Racing to build better PPE

Early in the pandemic, doctors and nurses ran out of personal protective equipment such as face shields and N95 masks. The sheer innovation that went into mask-making is too much to document. The mask was the design object of the year.

[Photo: Nike]
We saw Apple design a face shield, and Nike go so far as to turn its own shoe parts into PPE during a two-week design sprint. The world’s largest furniture company, Ikea, used its assembly lines to create masks and hand sanitizer, donating millions of masks under this initiative.

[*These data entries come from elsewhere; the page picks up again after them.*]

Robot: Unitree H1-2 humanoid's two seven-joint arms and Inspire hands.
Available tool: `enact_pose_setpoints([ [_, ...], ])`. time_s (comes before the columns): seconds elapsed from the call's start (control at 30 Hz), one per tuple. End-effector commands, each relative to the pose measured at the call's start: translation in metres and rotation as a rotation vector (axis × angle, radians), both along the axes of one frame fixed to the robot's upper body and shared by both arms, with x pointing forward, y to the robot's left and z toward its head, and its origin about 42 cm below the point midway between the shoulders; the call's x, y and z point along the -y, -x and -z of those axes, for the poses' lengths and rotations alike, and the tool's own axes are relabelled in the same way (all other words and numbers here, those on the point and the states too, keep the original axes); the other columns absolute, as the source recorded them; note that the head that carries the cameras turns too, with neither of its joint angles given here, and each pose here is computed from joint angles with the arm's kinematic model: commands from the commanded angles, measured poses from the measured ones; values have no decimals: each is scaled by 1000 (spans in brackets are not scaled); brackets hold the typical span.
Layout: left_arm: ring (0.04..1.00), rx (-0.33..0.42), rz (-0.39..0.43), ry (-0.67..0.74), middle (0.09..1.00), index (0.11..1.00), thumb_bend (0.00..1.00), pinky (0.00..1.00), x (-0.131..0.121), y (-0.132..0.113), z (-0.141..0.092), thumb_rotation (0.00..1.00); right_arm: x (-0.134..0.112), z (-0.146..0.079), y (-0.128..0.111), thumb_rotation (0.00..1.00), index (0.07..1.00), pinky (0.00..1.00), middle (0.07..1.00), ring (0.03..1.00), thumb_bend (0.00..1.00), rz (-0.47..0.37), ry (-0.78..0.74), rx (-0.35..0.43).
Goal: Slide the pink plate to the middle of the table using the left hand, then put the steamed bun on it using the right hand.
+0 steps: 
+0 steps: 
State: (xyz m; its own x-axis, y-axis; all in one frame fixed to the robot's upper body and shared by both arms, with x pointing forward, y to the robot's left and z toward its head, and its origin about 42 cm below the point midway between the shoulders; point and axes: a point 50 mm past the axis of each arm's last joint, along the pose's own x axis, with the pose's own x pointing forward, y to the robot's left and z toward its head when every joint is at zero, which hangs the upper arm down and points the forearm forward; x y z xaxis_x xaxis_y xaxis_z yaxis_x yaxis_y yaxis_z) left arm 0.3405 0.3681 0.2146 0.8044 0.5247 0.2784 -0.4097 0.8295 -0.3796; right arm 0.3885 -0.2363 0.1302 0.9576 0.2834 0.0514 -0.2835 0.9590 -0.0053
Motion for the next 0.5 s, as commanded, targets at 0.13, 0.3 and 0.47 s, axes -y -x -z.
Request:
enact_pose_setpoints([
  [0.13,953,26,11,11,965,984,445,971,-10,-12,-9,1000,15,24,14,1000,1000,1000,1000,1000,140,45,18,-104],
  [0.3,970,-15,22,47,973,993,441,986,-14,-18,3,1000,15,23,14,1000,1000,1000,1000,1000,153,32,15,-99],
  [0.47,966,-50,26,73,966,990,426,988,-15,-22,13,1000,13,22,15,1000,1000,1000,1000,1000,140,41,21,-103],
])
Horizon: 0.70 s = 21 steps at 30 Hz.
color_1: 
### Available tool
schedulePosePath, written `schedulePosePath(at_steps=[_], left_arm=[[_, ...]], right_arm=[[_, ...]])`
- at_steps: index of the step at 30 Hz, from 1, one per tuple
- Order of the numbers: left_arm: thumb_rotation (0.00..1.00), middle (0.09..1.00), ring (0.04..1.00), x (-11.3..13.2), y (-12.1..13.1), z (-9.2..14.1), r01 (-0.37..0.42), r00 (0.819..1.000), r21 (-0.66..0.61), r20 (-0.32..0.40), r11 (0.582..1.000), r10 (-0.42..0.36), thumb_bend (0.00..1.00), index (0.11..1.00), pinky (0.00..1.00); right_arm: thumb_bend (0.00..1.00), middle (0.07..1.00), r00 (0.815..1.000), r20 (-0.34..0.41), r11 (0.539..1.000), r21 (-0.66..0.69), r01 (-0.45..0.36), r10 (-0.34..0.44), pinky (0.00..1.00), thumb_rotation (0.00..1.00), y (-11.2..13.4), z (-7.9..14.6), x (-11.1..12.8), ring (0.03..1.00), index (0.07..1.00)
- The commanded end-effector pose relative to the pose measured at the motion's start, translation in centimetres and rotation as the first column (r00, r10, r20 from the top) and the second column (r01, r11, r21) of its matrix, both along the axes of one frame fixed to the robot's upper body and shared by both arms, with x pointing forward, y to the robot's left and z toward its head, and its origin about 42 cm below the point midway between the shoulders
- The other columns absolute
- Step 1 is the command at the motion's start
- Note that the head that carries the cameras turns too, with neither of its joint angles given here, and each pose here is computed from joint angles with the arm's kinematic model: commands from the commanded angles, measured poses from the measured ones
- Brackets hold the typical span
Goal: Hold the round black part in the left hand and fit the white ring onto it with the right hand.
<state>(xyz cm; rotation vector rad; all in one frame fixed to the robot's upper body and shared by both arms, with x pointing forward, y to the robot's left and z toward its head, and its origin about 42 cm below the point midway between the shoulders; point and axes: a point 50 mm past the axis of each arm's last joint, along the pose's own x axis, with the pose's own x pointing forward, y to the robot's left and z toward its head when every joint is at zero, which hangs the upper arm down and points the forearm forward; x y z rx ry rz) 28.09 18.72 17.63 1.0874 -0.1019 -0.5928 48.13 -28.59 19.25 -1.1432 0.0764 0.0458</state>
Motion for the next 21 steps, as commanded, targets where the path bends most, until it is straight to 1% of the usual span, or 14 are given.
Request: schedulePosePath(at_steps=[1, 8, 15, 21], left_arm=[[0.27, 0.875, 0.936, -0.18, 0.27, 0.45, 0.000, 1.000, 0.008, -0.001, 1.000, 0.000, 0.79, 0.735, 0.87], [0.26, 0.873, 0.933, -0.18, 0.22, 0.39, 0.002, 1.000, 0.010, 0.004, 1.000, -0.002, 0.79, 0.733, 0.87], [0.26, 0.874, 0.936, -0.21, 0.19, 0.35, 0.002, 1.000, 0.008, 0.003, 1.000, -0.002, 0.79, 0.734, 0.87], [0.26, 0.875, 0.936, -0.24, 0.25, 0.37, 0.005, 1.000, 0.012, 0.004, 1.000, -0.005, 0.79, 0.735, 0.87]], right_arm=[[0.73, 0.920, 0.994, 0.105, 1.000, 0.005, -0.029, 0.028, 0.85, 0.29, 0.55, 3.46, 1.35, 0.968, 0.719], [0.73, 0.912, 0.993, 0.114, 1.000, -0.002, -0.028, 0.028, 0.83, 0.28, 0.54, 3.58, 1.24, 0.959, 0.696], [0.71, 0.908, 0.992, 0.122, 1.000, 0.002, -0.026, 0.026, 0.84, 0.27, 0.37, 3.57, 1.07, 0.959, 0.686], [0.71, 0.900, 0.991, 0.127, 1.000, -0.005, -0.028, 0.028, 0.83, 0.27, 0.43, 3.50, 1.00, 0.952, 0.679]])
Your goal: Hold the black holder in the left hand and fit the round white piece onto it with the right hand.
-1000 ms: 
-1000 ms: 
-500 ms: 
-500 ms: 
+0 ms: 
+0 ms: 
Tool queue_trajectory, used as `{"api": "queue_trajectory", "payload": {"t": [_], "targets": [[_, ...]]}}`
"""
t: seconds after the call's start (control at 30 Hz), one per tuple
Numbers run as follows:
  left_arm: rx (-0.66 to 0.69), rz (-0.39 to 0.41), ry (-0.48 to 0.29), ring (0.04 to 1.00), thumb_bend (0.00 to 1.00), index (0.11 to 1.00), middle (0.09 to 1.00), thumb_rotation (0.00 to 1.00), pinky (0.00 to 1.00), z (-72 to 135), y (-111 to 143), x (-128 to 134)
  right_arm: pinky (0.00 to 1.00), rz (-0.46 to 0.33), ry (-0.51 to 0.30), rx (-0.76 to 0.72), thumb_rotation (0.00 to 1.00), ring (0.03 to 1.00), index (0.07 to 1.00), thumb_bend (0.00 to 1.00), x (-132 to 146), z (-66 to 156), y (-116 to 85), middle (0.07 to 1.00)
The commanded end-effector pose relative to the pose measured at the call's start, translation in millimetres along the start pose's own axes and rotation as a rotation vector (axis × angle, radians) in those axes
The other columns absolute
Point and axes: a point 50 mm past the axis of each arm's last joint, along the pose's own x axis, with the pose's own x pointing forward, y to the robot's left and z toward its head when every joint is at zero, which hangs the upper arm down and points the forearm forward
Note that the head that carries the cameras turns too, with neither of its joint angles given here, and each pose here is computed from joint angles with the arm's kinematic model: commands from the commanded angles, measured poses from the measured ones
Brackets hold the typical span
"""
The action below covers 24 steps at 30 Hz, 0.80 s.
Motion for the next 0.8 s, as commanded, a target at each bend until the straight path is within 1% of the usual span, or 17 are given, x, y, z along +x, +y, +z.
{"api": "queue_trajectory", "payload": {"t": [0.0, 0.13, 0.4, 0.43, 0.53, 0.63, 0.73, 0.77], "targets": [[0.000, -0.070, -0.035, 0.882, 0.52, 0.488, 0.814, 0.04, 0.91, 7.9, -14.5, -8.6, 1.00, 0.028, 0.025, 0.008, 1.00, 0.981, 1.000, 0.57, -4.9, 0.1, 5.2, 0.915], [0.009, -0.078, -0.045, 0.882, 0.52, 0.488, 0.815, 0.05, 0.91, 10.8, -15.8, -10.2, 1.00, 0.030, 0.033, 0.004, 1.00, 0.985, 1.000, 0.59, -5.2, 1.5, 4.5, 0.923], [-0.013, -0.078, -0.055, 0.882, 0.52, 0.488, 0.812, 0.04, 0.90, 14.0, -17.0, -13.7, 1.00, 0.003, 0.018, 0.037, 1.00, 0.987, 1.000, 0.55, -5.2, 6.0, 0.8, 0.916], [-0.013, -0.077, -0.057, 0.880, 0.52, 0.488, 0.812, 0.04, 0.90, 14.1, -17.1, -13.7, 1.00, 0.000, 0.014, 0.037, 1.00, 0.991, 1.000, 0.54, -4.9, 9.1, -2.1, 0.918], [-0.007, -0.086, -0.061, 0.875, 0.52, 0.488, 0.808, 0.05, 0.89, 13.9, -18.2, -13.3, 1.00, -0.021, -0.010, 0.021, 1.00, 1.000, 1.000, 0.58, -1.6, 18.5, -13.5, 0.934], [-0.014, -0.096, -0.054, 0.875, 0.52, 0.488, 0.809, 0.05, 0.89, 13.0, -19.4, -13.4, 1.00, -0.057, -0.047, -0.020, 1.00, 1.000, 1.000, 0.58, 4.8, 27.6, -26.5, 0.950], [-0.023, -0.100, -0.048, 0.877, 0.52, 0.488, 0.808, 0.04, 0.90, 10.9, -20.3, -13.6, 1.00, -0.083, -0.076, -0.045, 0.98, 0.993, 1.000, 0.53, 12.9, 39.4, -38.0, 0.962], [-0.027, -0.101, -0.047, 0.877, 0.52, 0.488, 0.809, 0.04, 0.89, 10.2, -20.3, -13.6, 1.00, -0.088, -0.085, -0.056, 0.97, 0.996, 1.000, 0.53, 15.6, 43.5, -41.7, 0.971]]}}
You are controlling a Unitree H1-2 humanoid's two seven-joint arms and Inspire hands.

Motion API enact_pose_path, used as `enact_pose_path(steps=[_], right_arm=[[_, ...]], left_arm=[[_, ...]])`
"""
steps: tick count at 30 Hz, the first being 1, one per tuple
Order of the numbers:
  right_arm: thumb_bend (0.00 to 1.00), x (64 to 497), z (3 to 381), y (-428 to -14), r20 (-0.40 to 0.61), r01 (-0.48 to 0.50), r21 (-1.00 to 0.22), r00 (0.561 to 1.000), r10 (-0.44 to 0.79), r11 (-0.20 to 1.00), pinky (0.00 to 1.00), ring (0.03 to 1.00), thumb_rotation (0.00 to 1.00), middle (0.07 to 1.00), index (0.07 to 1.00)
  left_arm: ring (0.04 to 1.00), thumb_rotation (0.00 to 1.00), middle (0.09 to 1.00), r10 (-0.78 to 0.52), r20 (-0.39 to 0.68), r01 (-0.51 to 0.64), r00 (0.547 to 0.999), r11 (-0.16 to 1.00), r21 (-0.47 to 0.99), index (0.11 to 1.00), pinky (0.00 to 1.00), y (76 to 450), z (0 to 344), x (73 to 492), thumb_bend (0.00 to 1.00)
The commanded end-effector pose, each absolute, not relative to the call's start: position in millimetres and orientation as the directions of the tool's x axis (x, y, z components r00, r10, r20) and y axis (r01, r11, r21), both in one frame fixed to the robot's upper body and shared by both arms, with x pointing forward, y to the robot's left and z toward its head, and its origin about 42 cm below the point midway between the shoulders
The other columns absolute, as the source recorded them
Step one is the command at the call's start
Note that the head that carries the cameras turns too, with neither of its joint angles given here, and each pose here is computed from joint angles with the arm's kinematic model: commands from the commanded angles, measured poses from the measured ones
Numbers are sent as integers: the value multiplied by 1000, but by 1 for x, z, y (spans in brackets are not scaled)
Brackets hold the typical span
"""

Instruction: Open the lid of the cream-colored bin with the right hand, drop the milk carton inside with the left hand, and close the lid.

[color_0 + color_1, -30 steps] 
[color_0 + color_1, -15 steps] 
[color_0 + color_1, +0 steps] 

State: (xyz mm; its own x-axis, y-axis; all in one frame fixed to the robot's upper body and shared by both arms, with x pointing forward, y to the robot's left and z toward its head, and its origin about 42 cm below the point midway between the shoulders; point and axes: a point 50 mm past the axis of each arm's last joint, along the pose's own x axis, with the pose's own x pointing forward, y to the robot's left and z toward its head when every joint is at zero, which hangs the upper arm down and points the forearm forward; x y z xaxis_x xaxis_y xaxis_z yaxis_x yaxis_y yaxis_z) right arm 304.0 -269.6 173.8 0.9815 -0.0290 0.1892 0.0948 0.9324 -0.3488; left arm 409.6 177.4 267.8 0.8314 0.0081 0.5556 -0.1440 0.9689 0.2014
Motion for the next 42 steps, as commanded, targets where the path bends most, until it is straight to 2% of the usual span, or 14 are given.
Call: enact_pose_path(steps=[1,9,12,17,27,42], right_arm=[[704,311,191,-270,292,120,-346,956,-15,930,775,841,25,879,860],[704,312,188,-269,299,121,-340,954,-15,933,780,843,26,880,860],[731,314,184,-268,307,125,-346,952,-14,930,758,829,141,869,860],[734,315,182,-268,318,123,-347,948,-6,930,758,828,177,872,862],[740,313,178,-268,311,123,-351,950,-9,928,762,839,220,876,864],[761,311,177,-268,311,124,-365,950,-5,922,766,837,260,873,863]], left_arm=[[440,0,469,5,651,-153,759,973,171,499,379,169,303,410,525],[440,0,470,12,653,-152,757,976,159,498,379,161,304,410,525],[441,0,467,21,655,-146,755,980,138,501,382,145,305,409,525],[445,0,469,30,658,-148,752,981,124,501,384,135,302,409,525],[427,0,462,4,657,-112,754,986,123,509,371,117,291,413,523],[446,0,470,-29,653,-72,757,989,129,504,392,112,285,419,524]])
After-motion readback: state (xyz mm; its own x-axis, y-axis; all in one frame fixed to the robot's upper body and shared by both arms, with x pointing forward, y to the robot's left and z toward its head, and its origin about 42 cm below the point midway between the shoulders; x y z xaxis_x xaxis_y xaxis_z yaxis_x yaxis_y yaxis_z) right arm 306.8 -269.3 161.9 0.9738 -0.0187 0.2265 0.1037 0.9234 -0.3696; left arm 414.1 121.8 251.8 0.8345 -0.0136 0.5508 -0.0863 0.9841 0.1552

[Source Images: Ikea, hardqor4ik/iStock]
Quickly, the problems of using PPE in our daily lives were acknowledged. We learned that just three rubber bands could fix the fit of a surgical mask, and a simple contraption could relieve the pressure on your ears. We got slotted masks for drinking, clear masks for lip reading, and even masks that were designed to spare your glasses from fogging up. We got masks made to fit children, masks that change color when you wear them correctly, and even a face shield worthy of a fashion runway.

[Image: Giancarlo Traverso]
Finally, for people who wanted even more protection than a mask, a Harvard researcher developed a nasal spray called Fend that you inhale to boost your body’s natural defenses to airborne pathogens.

Reusing disposable masks

Manufacturing more PPE was just part of the story, though. Quickly, researchers brought disposable PPE into the lab to figure out if it was possible to reuse it instead of throwing it away. What they discovered again and again was that one-use products were actually viable for a lot longer than anyone had ever thought or tried.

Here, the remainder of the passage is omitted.